Thursday, October 8, 2015

Mount TBR #38



I read this book for the Mount TBR Reading Challenge hosted over at My Reader’s Block from January 1 – December 31, 2015. The challenge is to read books that you already own.

All Tomorrow’s Parties – William Gibson

This 1999 novel has its dystopic elements, as we would expect from the author of the famous story Neuromancer. Digital technology is everywhere and it even mostly kind of works except when it is twitchy and doesn’t. The fear of litigation permeates the smallest interactions. Inexplicit natural and man-made disasters have broken up the United States – in fact, California has divided into North and South. The economy lacks manufacturing jobs so working class people live lives that are nasty brutish and short. The corporate bad guys are at once cynical and naïve:

I want the advent of a degree of functional nanotechnology in a world that will remain recognizably descended from the one I woke in this morning. I want my world transfigured, yet I want my place in that world to be equivalent to the one I now occupy. I want to have my cake and eat it too. I want a free lunch. And I've found the way to have it, it seems. Though you have too. And what, we have to ask ourselves, went wrong there?

To cope with change generated by technology and environmental collapse, people have taken to living in densely populated, largely ungoverned enclaves. Readers familiar with Kowloon’s Walled City in Hong Kong will recall the settlement in an old fort, where about 35,000 people lived in 6.5 acres. Unlike the Walled City, however, the Bridge in this novel is not controlled by anybody, much less crime gangs, nor are there inordinate amounts of street crime due to drug use, prostitution, or gambling.

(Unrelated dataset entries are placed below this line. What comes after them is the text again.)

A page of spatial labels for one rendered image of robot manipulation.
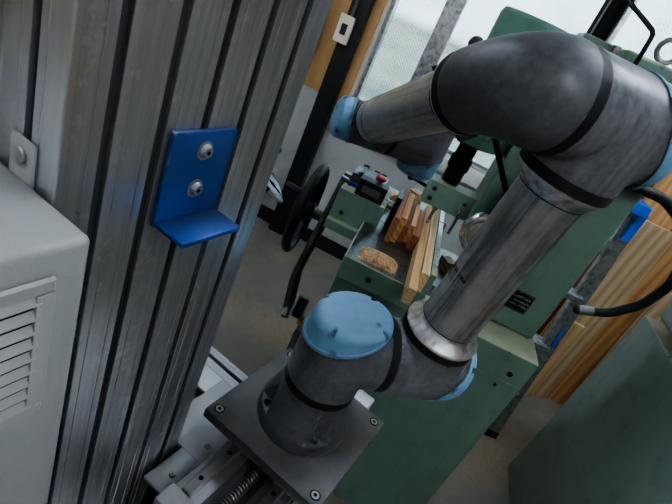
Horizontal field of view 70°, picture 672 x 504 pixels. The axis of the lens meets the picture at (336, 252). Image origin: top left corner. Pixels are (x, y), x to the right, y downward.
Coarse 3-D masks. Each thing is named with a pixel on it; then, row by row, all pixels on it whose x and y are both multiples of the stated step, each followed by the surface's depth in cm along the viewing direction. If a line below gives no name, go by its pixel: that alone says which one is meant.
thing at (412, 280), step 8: (424, 232) 132; (424, 240) 127; (416, 248) 123; (424, 248) 123; (416, 256) 117; (416, 264) 113; (408, 272) 116; (416, 272) 110; (408, 280) 108; (416, 280) 107; (408, 288) 103; (416, 288) 104; (408, 296) 104; (408, 304) 105
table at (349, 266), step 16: (336, 224) 133; (368, 224) 132; (352, 240) 134; (368, 240) 124; (352, 256) 113; (400, 256) 123; (336, 272) 115; (352, 272) 114; (368, 272) 112; (384, 272) 113; (400, 272) 116; (368, 288) 114; (384, 288) 113; (400, 288) 112; (400, 304) 114
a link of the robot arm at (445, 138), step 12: (444, 132) 84; (408, 144) 84; (420, 144) 85; (432, 144) 85; (444, 144) 85; (396, 156) 86; (408, 156) 86; (420, 156) 86; (432, 156) 86; (408, 168) 88; (420, 168) 87; (432, 168) 88
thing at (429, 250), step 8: (432, 216) 142; (432, 224) 136; (432, 232) 131; (432, 240) 126; (432, 248) 122; (424, 256) 118; (432, 256) 118; (424, 264) 113; (424, 272) 109; (424, 280) 110
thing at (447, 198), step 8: (440, 176) 135; (432, 184) 131; (440, 184) 130; (448, 184) 131; (424, 192) 132; (432, 192) 131; (440, 192) 131; (448, 192) 130; (456, 192) 130; (464, 192) 131; (472, 192) 134; (424, 200) 133; (432, 200) 132; (440, 200) 132; (448, 200) 131; (456, 200) 131; (464, 200) 130; (472, 200) 130; (432, 208) 136; (440, 208) 133; (448, 208) 132; (456, 208) 132; (464, 216) 132

Gibson’s portrayal of this spontaneous government will warm the hearts of idealists and anarchists. Gibson’s point, I think, is that if left pretty much alone by cops, business, and crooks, people will get along alright in their civic lives. He grants, however, in scenes that remind me of Oliver Twist, that pressures on the poor will lead to unfortunate behavior.

Gibson’s characters are, again as usual, the parade of the lost, lonely, and desperate. Not to mention the seekers and the clinically disturbed. But the character Fontane is a good stoic, picking up a broom to clean up after his shop has been semi-demolished. Keeping busy, because, in the end, that’s the way to keep on keeping on.